Review: William Shakespeare’s Romeo + Juliet-Romeo + Juliet (1996)
Director: Baz Luhrmann | 120 minutes | drama, romance, crime | Actors: Leonardo DiCaprio, Claire Danes, John Leguizamo, Miriam Margolyes, Harold Perrineau, Pete Postlethwaite, Paul Sorvino, Brian Dennehy, Paul Rudd
“For never was a storie of more wo, then this of Iuliet, and her Romeo.” For example, the narrator in Shakespeare’s Romeo & Iuliet ended the play in about 1623. In 1996, these words are spoken by a newsreader, who reveals to viewers the tragic outcome of the greatest love story of all time. Then the television image changes to snow.
It is just one of the many tricks that director Baz Luhrmann uses to place Shakespeare’s original text in a late twentieth-century setting. He gets help from the master himself, because artists like Shakespeare were way ahead of their time and the decadent theater – with grand gestures and niece humor – fits perfectly into the fin-de-siècle of our time. Luhrmann moves the stage from medieval Verona in Italy to the fictional Verona Beach (filmed in Mexico), has rival families like Crips and Bloods dueling each other under neon lights with revolvers instead of daggers and the love that is of course timeless. Romeo and Juliet meet at a costumed ball, where he is dressed as a knight and she as an angel with wings (again such a nice trick). From that moment on it revolves around the classic theme of love against the circumstances. The story continues to convince, although you no longer have to be in the Western world for a forced marriage.
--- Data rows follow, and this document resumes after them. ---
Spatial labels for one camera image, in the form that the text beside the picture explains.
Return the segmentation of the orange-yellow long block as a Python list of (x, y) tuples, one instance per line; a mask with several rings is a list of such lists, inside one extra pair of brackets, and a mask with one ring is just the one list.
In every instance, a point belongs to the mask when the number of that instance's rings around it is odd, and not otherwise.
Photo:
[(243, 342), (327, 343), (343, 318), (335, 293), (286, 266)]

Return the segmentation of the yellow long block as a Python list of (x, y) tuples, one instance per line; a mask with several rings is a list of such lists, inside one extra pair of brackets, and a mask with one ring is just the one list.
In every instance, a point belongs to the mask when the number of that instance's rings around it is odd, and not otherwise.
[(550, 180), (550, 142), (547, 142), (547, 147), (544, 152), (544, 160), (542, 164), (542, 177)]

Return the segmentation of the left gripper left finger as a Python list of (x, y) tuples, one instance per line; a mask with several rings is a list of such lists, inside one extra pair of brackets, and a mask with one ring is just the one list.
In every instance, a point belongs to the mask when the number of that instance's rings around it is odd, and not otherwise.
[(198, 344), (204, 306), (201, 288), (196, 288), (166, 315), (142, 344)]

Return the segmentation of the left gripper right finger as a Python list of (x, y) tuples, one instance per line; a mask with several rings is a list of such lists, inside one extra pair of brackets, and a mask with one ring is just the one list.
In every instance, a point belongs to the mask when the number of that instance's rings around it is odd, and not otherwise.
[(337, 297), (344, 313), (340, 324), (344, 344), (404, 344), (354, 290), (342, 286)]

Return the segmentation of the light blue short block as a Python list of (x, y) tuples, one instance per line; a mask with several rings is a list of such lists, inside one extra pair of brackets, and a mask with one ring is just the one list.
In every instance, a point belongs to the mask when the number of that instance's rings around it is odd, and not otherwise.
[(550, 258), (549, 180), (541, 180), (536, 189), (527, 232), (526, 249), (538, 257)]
It takes some courage to unleash young, classically uneducated and mostly American actors on lines like “Parting is such sweet sorrow”, but the combination with the exuberant imagery makes it nowhere theatrical. Claire Danes (only 17 during filming) has some difficulty with the monologues but more than makes up for it with her impressive desperation scenes at the end and her big-eyed innocence. DiCaprio is in his better days and – as is known – a great romantic and veteran stage actors Postlethwaite and Margolyes (nursie from Blackadder!) Can support the two both in and outside the story. There is also a nice role of Harold Perrineau Jr. like Romeos mate Mercutio.
The film throws a little bit through the rapid settlement of events, but that is part of classic tragedies, where a lot of time is traditionally spent convincing the audience of the good intentions of the main characters. Very nice soundtrack too, with The Cardigans (Lovefool) and a boys’ choir singing Prince. Once again redundant in the credits: the screenwriter of this film is called Bill Shakespeare. Not just for star-crossed lovers.